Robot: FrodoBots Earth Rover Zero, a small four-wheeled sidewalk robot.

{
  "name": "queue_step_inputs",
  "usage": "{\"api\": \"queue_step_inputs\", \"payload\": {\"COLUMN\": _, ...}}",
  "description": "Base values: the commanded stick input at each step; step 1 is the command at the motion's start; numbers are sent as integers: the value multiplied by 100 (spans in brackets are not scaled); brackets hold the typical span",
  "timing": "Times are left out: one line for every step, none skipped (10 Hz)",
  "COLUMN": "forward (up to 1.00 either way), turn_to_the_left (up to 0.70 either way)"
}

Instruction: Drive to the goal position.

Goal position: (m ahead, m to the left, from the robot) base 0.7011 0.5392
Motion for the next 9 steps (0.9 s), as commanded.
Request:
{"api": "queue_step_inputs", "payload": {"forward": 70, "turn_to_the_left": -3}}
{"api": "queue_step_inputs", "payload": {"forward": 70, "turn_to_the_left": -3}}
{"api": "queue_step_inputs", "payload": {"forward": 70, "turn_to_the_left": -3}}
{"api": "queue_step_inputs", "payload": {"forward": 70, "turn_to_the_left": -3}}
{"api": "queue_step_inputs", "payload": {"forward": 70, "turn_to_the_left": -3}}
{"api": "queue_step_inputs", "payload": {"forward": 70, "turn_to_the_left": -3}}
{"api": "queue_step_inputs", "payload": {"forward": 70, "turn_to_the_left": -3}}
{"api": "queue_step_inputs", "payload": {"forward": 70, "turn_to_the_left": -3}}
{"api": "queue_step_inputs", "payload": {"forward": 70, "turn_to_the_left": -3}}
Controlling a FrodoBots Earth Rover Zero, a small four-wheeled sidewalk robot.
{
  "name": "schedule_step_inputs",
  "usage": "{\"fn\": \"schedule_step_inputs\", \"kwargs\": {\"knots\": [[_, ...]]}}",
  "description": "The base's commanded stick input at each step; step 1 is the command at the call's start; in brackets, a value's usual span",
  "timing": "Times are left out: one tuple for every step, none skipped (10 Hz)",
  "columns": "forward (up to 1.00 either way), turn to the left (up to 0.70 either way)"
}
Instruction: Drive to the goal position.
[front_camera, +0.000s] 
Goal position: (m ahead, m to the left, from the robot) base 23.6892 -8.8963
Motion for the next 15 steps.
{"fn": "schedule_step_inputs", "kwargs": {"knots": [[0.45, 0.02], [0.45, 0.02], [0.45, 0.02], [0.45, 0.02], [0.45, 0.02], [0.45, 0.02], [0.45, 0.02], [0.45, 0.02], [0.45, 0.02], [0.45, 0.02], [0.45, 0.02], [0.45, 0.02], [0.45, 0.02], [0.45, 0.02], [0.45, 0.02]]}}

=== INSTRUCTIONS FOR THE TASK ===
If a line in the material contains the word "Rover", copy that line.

=== SOLUTION TO THIS TASK ===
Robot: FrodoBots Earth Rover Zero, a small four-wheeled sidewalk robot.
Controlling a FrodoBots Earth Rover Zero, a small four-wheeled sidewalk robot.

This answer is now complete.